Being "Confessional"

Why do we call ourselves a "Confessional" Lutheran Church?

In our congregation, we are fond of referring to ourselves as a “conservative, confessional church.”

Most of us are familiar with conservatism. In the case of our church, it means we are connected to our past, and interpret the Bible with the conviction that it is God's revealed, true, and inerrant (without any errors) Word. We reject those who call the Bible a human invention, or a mixture of the divine and the human.

The word “confessional” is not so commonly understood. Normally, we think of a confession as something a person does as an admission of guilt. “Confess” has a root meaning of “acknowledge together.” In matters of error, we state that we have, indeed, done what's wrong -- we “fess up.” On Sunday mornings we “acknowledge together” our sin against God in the “Confession of Sins” in the hymnal.

But confession also has a another powerful meaning: It can also mean declaring what we believe. When we say, “Jesus Christ is Lord,” we are making a confession. We are “acknowledging together” that we believe that Jesus is the Lord.

Christians have always made confessions of what they believe. Lutherans have always been bold to publicly “confess” what we believe based on the teachings of the Bible. We don’t play games. If someone wants to know exactly what we believe or where we stand on some Biblical issue, we are eager to “confess” those beliefs to them. The earliest written “confessions of faith” that we hold to are the Creeds (statements of belief). These are The Apostles' Creed (337 AD), The Nicene Creed (325 AD), and The Athanasian Creed (1200 AD). Each of these is a summary of Christian, Biblical teaching (doctrine). Again, if someone would ask us what we believe, we could recite the Creeds as a concise “confession” of our beliefs.

During the time of the Reformation, in the mid-1500s, various interpretations of the Bible were being used by the parties involved. Martin Luther and his fellow-reformers went to Scripture to assemble statements of faith.
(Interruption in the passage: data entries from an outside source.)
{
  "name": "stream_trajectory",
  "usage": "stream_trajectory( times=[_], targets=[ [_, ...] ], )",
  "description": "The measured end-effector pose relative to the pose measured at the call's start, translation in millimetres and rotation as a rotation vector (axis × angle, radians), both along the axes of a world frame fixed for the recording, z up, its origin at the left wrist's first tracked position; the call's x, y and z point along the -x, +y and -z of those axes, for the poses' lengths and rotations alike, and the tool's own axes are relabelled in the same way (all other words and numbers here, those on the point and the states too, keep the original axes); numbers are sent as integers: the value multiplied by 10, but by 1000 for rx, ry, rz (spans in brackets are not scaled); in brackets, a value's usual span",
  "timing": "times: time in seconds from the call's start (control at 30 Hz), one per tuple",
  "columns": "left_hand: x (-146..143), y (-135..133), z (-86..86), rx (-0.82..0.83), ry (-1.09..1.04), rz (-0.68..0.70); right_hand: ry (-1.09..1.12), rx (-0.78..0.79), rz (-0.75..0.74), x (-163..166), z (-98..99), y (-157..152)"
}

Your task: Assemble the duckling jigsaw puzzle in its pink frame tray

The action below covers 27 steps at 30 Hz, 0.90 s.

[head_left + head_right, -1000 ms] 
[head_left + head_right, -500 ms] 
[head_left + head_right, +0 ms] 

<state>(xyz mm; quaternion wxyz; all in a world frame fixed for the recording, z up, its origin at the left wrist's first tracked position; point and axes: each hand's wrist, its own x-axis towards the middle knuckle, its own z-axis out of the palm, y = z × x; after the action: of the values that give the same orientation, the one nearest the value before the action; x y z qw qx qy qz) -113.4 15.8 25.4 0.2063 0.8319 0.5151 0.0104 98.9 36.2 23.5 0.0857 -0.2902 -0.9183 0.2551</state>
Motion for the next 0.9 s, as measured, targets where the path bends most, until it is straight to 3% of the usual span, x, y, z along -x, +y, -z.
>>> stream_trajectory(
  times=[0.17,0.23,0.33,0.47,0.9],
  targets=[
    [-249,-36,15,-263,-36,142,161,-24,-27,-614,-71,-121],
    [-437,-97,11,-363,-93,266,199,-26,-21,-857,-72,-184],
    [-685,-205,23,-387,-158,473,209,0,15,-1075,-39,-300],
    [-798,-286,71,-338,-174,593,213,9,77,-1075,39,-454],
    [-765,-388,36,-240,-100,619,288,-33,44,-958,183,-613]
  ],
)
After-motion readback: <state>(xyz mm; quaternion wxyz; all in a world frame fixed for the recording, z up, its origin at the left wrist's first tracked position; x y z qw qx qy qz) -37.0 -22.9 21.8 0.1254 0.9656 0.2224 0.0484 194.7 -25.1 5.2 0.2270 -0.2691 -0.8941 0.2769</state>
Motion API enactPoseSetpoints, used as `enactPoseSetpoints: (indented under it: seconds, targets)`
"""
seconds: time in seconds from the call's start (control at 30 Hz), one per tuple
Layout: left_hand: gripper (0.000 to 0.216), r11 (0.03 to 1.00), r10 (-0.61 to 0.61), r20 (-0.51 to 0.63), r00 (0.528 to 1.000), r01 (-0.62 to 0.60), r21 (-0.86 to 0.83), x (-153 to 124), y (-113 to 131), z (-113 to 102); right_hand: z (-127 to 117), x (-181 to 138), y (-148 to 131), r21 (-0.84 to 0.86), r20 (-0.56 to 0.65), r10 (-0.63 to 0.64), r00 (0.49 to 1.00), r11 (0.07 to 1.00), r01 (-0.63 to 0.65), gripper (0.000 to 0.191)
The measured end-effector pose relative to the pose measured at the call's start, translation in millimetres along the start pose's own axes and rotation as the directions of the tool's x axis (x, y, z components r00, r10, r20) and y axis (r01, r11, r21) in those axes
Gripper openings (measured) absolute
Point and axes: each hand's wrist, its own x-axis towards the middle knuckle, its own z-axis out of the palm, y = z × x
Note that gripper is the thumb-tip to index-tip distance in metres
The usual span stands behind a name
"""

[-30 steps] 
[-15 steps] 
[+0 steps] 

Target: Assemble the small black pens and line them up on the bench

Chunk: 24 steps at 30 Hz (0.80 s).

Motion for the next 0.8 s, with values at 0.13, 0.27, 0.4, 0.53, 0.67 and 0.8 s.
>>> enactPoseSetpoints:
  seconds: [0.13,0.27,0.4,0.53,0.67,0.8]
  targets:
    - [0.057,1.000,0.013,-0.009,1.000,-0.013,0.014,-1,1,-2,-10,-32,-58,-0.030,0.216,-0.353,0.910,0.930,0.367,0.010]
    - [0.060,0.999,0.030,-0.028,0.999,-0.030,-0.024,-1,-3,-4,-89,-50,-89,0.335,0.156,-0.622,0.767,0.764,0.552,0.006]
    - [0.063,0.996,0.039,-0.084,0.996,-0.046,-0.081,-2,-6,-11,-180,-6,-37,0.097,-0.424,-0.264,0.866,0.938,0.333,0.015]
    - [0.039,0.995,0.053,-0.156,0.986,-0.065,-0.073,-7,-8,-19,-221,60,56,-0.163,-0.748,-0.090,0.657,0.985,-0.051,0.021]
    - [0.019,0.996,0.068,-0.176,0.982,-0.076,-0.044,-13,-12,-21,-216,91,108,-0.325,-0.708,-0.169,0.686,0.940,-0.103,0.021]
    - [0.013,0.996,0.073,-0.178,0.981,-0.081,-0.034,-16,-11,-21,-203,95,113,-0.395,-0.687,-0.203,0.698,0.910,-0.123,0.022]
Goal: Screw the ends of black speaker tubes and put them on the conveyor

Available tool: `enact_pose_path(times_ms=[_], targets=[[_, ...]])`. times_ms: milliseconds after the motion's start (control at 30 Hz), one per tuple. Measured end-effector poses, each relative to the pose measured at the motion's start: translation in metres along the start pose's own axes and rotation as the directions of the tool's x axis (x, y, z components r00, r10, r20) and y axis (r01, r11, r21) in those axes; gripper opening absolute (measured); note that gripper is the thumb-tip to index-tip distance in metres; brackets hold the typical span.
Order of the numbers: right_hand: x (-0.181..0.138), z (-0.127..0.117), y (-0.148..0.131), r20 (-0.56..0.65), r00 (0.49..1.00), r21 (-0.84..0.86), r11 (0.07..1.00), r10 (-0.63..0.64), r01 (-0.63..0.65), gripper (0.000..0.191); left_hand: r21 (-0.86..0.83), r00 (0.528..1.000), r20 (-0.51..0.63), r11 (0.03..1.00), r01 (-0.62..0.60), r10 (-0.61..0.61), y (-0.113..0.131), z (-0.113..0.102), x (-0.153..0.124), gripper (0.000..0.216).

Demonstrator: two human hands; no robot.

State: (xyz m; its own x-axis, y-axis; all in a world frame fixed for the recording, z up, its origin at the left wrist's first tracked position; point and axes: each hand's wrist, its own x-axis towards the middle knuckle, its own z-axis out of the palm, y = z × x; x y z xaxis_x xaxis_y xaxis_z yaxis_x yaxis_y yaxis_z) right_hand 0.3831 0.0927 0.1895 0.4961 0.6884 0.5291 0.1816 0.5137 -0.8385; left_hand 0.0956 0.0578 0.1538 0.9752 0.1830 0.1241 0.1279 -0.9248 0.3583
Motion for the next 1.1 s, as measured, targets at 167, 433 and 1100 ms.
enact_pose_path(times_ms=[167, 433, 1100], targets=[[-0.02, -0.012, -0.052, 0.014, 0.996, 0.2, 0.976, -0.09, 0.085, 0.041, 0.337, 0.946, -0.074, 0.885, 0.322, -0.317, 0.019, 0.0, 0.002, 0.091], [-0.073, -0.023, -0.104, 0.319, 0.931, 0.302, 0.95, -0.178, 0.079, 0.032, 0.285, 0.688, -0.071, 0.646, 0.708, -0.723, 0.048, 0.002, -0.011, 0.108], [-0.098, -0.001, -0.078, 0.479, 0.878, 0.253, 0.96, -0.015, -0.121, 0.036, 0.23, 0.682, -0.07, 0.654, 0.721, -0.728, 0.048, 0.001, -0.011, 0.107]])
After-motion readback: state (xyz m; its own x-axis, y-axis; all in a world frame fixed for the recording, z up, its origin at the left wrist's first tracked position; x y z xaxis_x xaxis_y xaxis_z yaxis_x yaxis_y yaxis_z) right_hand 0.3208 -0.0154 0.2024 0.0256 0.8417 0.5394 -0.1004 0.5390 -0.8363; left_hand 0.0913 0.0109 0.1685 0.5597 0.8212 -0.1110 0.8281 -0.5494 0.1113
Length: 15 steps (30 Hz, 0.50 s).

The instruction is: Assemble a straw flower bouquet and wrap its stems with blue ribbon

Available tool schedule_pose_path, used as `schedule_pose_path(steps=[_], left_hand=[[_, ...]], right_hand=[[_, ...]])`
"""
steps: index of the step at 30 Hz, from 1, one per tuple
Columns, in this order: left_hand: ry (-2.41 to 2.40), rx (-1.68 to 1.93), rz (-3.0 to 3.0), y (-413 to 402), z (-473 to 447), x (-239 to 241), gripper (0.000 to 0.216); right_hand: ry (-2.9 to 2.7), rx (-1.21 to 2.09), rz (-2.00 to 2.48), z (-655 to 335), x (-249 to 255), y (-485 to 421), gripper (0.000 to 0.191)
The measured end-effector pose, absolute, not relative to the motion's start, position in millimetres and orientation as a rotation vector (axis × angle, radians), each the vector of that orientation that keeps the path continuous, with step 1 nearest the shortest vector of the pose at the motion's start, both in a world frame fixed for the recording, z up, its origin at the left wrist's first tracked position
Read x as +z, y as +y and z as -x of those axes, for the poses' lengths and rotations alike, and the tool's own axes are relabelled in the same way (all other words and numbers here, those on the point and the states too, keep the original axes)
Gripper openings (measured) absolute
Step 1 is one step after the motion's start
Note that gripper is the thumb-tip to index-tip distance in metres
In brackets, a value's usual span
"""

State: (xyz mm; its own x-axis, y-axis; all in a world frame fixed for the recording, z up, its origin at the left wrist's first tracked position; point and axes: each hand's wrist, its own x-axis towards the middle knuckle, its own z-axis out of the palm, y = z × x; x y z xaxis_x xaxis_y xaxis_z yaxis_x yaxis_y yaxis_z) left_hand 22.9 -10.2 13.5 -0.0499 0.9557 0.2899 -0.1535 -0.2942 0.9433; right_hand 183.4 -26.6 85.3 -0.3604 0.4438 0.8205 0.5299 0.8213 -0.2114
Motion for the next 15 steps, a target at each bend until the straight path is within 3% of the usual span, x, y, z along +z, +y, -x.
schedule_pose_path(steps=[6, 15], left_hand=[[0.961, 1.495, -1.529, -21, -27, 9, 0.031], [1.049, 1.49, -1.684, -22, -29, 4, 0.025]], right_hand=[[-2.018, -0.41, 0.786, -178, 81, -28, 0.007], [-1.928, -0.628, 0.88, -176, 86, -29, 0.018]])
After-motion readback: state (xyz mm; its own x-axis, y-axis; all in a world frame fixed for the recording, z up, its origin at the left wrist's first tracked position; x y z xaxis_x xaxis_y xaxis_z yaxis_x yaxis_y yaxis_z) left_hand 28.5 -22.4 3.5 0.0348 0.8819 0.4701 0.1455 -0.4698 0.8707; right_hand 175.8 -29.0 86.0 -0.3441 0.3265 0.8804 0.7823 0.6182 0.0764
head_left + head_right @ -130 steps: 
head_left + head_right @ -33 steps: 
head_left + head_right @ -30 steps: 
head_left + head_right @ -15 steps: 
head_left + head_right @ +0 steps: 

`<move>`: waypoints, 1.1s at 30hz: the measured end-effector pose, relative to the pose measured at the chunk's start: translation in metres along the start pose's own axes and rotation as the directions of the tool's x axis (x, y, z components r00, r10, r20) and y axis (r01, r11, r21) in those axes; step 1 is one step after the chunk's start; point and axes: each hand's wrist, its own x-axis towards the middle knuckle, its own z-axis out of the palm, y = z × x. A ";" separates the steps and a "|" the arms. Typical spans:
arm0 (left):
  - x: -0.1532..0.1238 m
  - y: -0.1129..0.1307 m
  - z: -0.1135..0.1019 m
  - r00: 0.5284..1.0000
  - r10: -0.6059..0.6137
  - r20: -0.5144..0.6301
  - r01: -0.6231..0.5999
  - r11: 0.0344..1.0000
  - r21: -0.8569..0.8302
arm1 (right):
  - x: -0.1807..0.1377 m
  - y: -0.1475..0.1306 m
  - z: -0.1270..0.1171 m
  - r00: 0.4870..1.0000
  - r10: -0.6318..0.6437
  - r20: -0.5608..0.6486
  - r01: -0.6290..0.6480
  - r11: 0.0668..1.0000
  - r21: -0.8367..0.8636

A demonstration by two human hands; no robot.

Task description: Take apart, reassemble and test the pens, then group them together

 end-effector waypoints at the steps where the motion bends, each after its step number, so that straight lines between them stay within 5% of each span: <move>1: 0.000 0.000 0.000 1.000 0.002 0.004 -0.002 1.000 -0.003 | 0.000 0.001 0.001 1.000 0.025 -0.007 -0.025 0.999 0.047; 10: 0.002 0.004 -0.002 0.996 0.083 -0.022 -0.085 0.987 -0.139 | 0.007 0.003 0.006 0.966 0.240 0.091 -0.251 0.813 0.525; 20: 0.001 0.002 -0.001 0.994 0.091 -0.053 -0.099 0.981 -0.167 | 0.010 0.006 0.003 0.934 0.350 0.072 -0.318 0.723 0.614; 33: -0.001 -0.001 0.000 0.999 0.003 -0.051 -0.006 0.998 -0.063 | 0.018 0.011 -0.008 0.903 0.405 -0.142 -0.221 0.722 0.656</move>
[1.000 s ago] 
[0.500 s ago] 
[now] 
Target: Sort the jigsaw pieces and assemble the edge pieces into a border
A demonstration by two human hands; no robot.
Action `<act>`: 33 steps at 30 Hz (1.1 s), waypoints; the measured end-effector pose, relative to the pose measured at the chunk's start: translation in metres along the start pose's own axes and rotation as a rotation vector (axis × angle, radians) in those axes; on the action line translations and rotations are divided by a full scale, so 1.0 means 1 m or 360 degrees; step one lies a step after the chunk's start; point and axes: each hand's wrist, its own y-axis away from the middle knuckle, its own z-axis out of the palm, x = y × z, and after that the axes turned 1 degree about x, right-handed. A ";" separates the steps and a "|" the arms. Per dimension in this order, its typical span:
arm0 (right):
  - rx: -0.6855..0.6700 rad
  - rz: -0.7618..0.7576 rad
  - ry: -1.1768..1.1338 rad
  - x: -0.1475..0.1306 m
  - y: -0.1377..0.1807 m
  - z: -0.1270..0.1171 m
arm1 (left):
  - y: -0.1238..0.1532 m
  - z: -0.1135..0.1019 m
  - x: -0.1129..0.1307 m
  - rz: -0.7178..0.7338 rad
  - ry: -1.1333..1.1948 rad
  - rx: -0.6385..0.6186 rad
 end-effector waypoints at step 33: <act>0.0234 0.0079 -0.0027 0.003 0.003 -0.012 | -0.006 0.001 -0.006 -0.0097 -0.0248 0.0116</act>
They arranged these statements according to topic (in other words, they put all the passages that talk about Baptism together in one spot, and those passages that deal with God’s Law, and the Lord’s Supper, etc.). A formal, written “confession” pulls all these references together into a unified article which people can then read and agree on.

Six of these written “Confessions” were drawn together and, along with the three Creeds were bound into a book called, “The Book of Concord” (“Concord” means “agreement.”) These six written “confessions” of what we believe are: The Augsburg Confession (1530), The Apology To The Augsburg Confession (1530). [“Apology” here doesn’t mean that we were apologizing for writing the Augsburg Confession. The word “apology” can also mean “explanation”], The Smalcald Articles (1537), the Small Catechism (1529) [we all know that one!], The Large Catechism (1529), and The Formula of Concord (1579).  If you would like to read these confessions, they can be found here.

All who claimed the title Lutheran (or “Evangelical”, as Lutherans were called at the time) were asked to subscribe to (agree with) the Holy Scriptures as the source and norm of all Christian teaching and this “Book of Concord” (also called “The Lutheran Confessions”) as being correct expositions or explanations of Scripture. Pastors, other church workers, and congregations of The Lutheran Church - Missouri Synod are required to do the same if they wish to become and remain a part of The LCMS.

But there is one other way (besides agreeing with these confessional writings) that we can make a “confession” of our faith. We can do it by how we live our lives as God’s people in the world. Our confession of faith involves all we say, think, or do. It includes our confession of sins, since this acknowledges our guilt before God. It involves doing everything in life under the cross of Christ, directing ourselves toward a heavenly end. Confession's goal is to give all praise, honor, and glory to God.